### YOUR GOAL
What lines in the records include the string "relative"? Return each one.

### DATASET CONTENT
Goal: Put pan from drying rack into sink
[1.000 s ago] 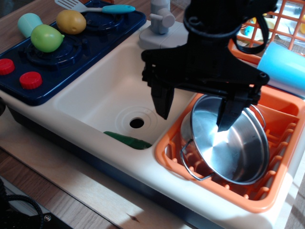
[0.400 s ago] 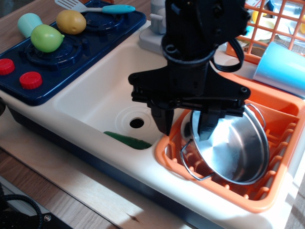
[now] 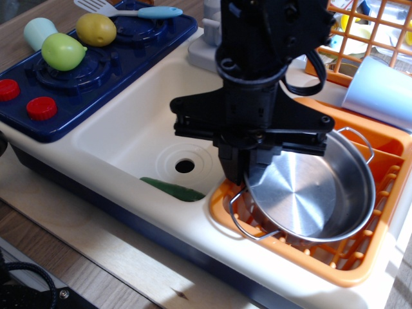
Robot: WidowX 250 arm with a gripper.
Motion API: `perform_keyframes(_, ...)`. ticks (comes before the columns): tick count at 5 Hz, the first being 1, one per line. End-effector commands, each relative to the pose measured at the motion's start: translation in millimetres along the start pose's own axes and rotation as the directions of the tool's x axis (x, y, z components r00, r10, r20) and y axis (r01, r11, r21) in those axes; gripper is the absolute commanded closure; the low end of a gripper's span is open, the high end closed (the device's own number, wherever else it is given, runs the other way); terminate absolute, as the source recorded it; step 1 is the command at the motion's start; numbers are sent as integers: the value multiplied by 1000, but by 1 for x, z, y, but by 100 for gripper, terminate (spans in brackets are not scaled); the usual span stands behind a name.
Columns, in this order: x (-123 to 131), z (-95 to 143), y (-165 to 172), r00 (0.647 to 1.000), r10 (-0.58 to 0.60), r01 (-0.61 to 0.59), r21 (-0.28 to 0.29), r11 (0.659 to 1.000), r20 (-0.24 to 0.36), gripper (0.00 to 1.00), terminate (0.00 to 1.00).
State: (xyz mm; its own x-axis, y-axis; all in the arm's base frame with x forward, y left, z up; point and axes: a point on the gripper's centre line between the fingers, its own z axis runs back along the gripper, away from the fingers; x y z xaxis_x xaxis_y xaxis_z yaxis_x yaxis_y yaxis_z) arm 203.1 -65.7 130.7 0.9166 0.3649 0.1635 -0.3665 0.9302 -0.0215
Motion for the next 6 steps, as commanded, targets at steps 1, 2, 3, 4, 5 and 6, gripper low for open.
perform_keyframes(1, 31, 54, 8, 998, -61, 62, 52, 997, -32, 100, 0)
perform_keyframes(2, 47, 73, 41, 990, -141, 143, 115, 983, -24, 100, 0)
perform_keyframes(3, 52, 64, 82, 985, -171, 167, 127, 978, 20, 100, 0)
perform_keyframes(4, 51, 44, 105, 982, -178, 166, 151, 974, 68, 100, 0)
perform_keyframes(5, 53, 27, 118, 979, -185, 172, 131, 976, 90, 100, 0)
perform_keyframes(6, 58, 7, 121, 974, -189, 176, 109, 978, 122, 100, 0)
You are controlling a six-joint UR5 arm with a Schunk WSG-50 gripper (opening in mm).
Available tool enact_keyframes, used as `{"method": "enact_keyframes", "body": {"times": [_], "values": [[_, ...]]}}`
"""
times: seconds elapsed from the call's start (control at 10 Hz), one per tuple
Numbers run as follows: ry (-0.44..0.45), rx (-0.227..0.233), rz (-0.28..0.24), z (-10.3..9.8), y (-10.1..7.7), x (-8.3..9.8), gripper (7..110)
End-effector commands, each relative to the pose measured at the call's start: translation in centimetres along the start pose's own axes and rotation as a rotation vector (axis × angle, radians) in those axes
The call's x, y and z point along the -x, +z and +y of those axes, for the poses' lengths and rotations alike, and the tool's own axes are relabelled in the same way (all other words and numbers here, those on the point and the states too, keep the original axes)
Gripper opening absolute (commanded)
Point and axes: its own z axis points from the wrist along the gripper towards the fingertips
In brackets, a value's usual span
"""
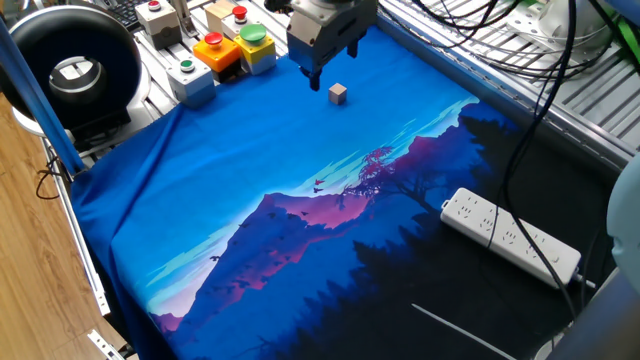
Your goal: Pick up the small block on the left and move it to the right
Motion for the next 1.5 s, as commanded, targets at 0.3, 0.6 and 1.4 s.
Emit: {"method": "enact_keyframes", "body": {"times": [0.3,0.6,1.4], "values": [[-0.333,-0.074,-0.101,2.2,-2.5,5.2,7],[-0.541,-0.134,-0.215,2.5,-3.5,8.4,7],[-0.478,-0.191,-0.415,-0.7,-3.2,11.3,7]]}}
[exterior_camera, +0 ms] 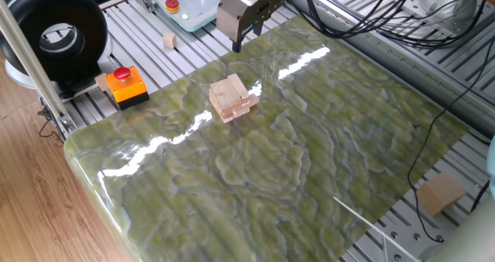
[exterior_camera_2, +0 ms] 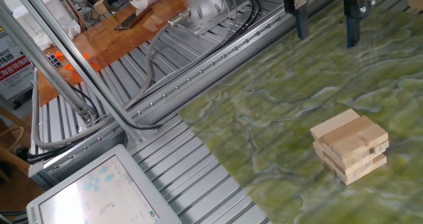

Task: Play Jenga

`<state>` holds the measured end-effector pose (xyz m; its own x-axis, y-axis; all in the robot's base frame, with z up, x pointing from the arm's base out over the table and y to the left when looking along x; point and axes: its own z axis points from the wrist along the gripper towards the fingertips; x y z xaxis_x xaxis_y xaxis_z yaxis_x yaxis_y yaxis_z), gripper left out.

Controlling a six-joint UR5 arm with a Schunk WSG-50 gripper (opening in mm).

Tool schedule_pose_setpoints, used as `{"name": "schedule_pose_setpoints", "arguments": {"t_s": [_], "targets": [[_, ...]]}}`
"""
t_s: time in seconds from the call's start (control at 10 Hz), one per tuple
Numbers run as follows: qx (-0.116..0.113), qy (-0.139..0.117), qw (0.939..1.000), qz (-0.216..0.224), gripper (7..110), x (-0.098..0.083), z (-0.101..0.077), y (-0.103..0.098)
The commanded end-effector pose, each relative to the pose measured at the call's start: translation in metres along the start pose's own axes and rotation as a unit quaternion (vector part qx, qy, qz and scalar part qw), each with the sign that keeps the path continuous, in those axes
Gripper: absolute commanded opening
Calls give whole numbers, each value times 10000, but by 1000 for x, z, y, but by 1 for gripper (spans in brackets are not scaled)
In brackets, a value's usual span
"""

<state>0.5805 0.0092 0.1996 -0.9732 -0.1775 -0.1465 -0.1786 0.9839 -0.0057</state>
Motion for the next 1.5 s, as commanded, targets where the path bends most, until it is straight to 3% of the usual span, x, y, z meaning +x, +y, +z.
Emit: {"name": "schedule_pose_setpoints", "arguments": {"t_s": [0.0,0.3,0.4,0.6,0.9,1.0,1.2,1.3,1.4], "targets": [[-45,-45,10000,-38,7,-3,0,4],[-32,44,9997,-226,7,2,1,4],[-72,210,9983,-540,7,10,0,6],[-25,419,9881,-1482,7,20,0,2],[87,458,9736,-2235,7,20,-1,-5],[32,434,9741,-2221,7,20,-2,-2],[-166,389,9825,-1816,7,20,-2,8],[-292,346,9905,-1300,7,18,-3,16],[-465,318,9948,-846,7,16,-5,25]]}}
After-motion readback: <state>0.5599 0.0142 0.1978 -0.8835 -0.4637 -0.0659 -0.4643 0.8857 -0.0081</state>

### TASK OUTPUT
Motion API: `perform_keyframes(_, ...)`. ticks (comes before the columns): tick count at 5 Hz, the first being 1, one per line. End-effector commands, each relative to the pose measured at the motion's start: translation in millimetres along the start pose's own axes and rotation as the directions of the tool's x axis (x, y, z components r00, r10, r20) and y axis (r01, r11, r21) in those axes; gripper is the absolute commanded closure; the low end of a gripper's span is open, the high end closed (the device's own number, wherever else it is given, runs the other way); terminate absolute, as the source recorded it; step 1 is the command at the motion's start; numbers are sent as integers: the value multiplied by 1000, but by 1 for x, z, y, but by 100 for gripper, terminate (spans in brackets are not scaled); the usual span stands behind a name.
End-effector commands, each relative to the pose measured at the call's start: translation in centimetres along the start pose's own axes and rotation as a rotation vector (axis × angle, radians) in those axes
The commanded end-effector pose, each relative to the pose measured at the call's start: translation in metres along the start pose's own axes and rotation as a unit quaternion (vector part qx, qy, qz and scalar part qw), each with the sign that keeps the path continuous, in those axes

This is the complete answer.